新潟県 新潟市 都市政策部 GISセンター

新潟県新潟市 特別賞 人口問題 公共インフラ・まちづくり 公的統計データ 行政データ

「行政サービスの量を定量的に測定」サムネイル画像

概要

 公的統計とGIS*1を用いて行政サービスの現状や将来を定量的に評価しています。2009年に試行的作業報告書として「人口減少社会が新潟市へ与える影響とアセットマネジメント」を作成しました。地域間や世代間の公平性を視点とする「選択と集中」による合理的施設配置を明らかにしました。

導入費・運用費

導入費 −
運用費 −

受賞

  • 「第3回 地方公共団体における統計利活用表彰 特別賞」(2018)

取組の流れ

  • PPDAC-problemアイコン画像

    市町村合併に伴って公共施設増加

  • PPDAC-planアイコン画像

    地域間や世代間の公平性を基準とした施設配置

  • PPDAC-dataアイコン画像

    国勢調査小地域別GISデータ

  • PPDAC-analysisアイコン画像

    公的統計とGISを用いて利用者目線で行政サービスを定量的評価

  • PPDAC-conclusionアイコン画像

    GISが政策判断の新たな基礎となった

ヒアリング・ここが知りたい!

取組のきっかけを教えてください。

市町村合併に伴って公共施設が増加

 2007年、新潟市は15の市町村が合併し政令市となりました。合併以前、公共施設は旧市町村それぞれの政策判断により整備されてきたため、多くの公共施設を有することとなりました。今後、維持管理費の増大や人口減少による遊休化施設の出現が予測されるため、公共施設の再配置計画策定が必要となっていました。

どのような計画を立てましたか?

地域間や世代間の公平性を基準とした施設配置

 現状分析から着手し、国勢調査とGISを用いて利用者目線で行政サービスを定量的に評価しました。その分析結果を踏まえて、地域間や世代間の公平性を基準とした施設配置を明らかにし、試行的作業報告書として「人口減少社会が新潟市へ与える影響とアセットマネジメント」を作成しました。

どのようにしてデータの収集を行いましたか?

e-Stat*2から国勢調査小地域別の数値情報と境域データを取得

 利用者目線で行政サービス量を評価するために人口分布を子細に切り分けたデータが必要でした。
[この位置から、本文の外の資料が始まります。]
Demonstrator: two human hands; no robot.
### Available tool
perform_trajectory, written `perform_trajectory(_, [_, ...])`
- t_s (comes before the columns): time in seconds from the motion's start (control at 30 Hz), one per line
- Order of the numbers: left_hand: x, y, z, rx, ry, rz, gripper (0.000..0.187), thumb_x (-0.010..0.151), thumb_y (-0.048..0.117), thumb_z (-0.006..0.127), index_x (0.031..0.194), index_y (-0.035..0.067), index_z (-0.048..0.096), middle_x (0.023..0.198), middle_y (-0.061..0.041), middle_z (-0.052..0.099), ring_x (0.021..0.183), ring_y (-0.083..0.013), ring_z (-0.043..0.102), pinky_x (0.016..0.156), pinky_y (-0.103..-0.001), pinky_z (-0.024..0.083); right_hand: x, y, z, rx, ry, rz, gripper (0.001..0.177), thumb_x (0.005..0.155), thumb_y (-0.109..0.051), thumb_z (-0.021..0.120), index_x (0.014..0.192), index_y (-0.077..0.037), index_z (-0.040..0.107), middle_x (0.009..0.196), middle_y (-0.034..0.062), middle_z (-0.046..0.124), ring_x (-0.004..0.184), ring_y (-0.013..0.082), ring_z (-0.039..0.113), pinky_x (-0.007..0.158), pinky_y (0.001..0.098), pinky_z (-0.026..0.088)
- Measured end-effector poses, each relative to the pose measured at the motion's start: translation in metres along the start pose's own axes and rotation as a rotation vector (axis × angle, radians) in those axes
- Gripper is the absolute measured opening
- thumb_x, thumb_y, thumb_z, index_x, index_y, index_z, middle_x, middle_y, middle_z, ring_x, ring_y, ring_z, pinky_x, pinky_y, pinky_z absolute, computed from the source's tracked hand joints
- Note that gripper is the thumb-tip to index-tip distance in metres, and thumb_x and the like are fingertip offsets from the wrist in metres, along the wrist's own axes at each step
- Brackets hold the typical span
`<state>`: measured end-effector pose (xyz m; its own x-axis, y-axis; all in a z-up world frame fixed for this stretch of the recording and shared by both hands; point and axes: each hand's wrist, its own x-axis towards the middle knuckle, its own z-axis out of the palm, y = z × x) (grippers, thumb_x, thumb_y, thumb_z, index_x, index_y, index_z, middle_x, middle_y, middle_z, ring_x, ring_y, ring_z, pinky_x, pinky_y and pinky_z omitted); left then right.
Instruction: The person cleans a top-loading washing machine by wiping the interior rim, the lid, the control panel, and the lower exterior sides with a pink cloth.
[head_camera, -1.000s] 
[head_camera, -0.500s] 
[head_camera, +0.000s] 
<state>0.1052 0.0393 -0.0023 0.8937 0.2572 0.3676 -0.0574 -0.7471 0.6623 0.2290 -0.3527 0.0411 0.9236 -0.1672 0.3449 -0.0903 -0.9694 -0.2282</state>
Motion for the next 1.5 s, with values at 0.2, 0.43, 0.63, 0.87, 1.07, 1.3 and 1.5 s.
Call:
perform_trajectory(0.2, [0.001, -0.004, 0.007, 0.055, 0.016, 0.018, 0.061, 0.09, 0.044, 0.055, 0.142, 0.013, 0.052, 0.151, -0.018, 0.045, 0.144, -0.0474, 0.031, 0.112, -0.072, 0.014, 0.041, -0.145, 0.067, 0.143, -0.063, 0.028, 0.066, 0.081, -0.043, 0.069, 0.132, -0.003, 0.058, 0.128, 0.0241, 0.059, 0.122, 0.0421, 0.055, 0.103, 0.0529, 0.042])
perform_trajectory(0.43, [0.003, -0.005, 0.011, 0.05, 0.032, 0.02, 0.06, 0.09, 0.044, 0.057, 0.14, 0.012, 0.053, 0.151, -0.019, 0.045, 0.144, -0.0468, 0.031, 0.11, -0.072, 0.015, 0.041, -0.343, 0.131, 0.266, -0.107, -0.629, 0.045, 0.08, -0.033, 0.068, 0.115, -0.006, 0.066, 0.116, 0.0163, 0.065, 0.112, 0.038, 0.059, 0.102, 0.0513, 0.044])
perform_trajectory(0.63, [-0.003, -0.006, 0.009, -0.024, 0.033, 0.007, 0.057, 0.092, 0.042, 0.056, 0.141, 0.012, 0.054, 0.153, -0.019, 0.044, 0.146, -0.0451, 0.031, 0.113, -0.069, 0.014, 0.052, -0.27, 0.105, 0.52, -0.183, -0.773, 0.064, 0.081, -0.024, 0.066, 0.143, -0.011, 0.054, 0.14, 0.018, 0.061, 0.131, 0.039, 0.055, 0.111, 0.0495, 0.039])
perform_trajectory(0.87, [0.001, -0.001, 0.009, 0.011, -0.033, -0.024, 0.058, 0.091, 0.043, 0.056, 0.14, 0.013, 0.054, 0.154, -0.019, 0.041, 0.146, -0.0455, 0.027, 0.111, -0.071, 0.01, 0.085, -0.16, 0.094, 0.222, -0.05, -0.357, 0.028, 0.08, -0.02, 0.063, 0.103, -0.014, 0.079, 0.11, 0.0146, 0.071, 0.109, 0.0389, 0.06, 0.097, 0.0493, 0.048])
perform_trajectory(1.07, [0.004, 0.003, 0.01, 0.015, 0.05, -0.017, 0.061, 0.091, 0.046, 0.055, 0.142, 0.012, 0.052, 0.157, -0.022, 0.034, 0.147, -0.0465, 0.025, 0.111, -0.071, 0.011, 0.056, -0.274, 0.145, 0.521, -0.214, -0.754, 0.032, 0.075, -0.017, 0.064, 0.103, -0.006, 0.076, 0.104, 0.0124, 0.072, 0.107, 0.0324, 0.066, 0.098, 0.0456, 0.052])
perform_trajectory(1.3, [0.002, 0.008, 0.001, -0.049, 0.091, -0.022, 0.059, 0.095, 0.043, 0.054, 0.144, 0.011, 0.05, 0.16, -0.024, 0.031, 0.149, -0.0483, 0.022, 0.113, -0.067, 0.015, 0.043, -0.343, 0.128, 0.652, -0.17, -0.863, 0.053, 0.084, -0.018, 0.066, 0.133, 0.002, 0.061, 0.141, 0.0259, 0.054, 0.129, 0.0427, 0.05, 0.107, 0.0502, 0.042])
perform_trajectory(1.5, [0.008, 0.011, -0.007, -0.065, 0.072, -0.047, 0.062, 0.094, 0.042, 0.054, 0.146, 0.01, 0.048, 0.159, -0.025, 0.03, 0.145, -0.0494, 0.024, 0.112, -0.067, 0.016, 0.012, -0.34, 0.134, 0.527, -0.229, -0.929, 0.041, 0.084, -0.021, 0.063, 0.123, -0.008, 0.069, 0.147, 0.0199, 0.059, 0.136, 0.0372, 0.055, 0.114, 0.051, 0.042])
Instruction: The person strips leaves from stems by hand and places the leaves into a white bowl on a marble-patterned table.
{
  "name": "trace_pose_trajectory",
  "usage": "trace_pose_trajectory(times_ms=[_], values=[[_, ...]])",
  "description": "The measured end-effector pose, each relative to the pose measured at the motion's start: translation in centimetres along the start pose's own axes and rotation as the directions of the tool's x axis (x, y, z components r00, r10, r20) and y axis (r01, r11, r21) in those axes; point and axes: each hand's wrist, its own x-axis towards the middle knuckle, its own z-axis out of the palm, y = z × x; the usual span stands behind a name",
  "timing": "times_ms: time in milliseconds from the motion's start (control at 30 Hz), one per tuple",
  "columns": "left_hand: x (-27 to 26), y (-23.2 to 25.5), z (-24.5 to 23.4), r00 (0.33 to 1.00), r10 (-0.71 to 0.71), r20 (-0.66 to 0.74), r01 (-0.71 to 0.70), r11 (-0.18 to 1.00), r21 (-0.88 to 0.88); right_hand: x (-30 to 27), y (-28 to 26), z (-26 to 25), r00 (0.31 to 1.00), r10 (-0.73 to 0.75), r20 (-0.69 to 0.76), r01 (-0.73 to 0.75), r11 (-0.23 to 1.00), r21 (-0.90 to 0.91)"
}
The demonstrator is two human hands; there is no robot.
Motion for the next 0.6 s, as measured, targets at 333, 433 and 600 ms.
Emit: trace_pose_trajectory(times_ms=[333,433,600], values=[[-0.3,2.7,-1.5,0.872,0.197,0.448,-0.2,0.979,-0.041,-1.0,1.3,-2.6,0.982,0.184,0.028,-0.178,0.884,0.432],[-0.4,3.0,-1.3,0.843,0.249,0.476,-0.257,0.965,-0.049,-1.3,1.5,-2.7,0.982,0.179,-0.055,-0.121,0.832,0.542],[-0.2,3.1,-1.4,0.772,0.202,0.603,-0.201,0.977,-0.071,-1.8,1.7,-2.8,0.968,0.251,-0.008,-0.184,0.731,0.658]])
そこで、総務省統計局の公開データ(e-Stat)から国勢調査の小地域別数値情報と境域データをダウンロードし、GISを用いて現状分析を行いました。

人口と施設のサービス量を空間的に結びつけた図
人口と施設のサービス量を空間的に結びつけた図

どのようにしてデータの分析を行いましたか?

人口と施設のサービス量をGISで結びつけた

 小地域と公共施設を利用距離により空間的に結びつけて行政サービスを定量的に求めました。これによって利用者目線で分析した行政サービス量の遍在性を明らかにできました。さらに今後50年間の需給の変容シミュレーションを実施し、長期的視点に立った政策効果について検証しました。

行政サービス量を定量的に測定
行政サービス量を定量的に測定

工夫した点や難しかった点は?

データ量が膨大でPCの演算限界を超えてしまった

 2011年以降、GISセンターでは人口減少を前提とした都市経営を主題として公的統計、行政情報、民間ビッグデータなどを利活用するようになりました。これらの異種データをGISで連結させるとデータ量は膨大となりPCの演算限界を超えてしまいます。ハードウェアの整備には予算制約があるので、PCの負担を軽くするためには、人が作業工程内に介在するような原始的労働集約型作業を行っています。

結果としてどのような政策に結びつきましたか?

施設配置についての新たな政策判断資料

 これまで供給者側からの目線で、コミュニティ系施設の整備評価を「中学校区に1ヶ所あれば妥当」としていましたが、国勢調査とGISを用いる事により、利用者からの目線による行政サービスの定量的評価が可能となり、政策判断の新たな基礎資料を得ることができました。
 その他にも行政分野を問わずに公的統計とGISを活用し、立地適正化計画の策定や潜在的待機児童の検出など成果を得ています。また、その間の作業を通して技術開発が進み、副産物として特許権の取得につながりました。

今後の展望をお聞かせください。

GISセンターを設置へ

新潟県新潟市都市政策部GISセンターの担当者
新潟県新潟市都市政策部GISセンターの担当者

 人口減少と公共施設適正配置を主題として公的統計とGISを用いた試行的作業が組織内外で一定の評価を得て2011年にGISセンターが設置されました。人口減少が都市へ与える影響は未知のことが多くあり、その検出のために公的統計や行政情報などの異種データを連結させ将来を予見することが必要です。今後も潜在的地域課題を明らかにすることにより、現実的解決手段について提示する作業を実施していくこととしています。

脚注

 *1 GIS:
 Geographic Information System の略称。日本語では「地理情報システム」と訳されている。地理情報をコンピューターの地図上に可視化して、情報の関係性やパターン、傾向を示した。
 *2 e-Stat:
 政府統計の総合窓口(e-Stat)は各府省等が公表する統計データを一つにまとめ、統計データを検索したり、地図上に表示できるなど、統計を利用する上で、たくさんの便利な機能を備えた政府統計のポータルサイト。